→ **What is needed**:
Once the line containing "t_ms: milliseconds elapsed" has been printed, stop; print every line before it exactly, starting at the top of the material below.

********

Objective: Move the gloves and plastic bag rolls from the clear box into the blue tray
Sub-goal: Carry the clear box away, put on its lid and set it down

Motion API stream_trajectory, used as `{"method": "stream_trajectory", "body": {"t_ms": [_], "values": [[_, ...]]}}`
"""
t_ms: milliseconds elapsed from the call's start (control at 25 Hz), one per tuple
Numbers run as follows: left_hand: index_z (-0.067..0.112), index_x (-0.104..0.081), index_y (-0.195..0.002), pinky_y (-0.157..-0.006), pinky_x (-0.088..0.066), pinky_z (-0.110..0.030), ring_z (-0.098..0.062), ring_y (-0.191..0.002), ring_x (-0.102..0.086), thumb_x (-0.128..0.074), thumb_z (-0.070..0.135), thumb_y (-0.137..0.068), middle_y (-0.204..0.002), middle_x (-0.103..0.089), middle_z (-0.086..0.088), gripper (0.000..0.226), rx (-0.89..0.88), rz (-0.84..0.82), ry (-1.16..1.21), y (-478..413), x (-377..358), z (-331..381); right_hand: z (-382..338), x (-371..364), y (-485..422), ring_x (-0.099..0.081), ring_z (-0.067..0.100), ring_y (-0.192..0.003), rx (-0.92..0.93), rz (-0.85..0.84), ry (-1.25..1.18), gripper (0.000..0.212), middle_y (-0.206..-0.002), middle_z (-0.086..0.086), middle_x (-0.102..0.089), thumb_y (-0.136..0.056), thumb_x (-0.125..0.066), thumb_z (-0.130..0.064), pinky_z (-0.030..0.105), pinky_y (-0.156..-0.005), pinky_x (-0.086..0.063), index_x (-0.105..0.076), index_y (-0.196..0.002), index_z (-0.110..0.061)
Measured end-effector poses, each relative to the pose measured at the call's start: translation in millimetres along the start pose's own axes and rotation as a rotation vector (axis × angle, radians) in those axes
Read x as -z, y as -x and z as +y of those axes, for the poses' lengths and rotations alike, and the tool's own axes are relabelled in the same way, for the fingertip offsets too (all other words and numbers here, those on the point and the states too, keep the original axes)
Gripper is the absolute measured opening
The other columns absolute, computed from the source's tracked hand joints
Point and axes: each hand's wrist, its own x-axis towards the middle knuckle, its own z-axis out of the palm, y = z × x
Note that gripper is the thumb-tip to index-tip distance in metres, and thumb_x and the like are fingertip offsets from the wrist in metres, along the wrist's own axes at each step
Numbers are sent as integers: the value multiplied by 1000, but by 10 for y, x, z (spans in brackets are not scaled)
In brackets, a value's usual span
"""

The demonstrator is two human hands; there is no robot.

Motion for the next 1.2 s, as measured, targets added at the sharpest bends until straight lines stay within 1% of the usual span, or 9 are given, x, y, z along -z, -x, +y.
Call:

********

→ **Expected answer**:
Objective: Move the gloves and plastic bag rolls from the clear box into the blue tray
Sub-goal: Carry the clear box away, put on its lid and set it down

Motion API stream_trajectory, used as `{"method": "stream_trajectory", "body": {"t_ms": [_], "values": [[_, ...]]}}`
"""
t_ms: milliseconds elapsed from the call's start (control at 25 Hz), one per tuple

Nothing else is needed to complete the exercise.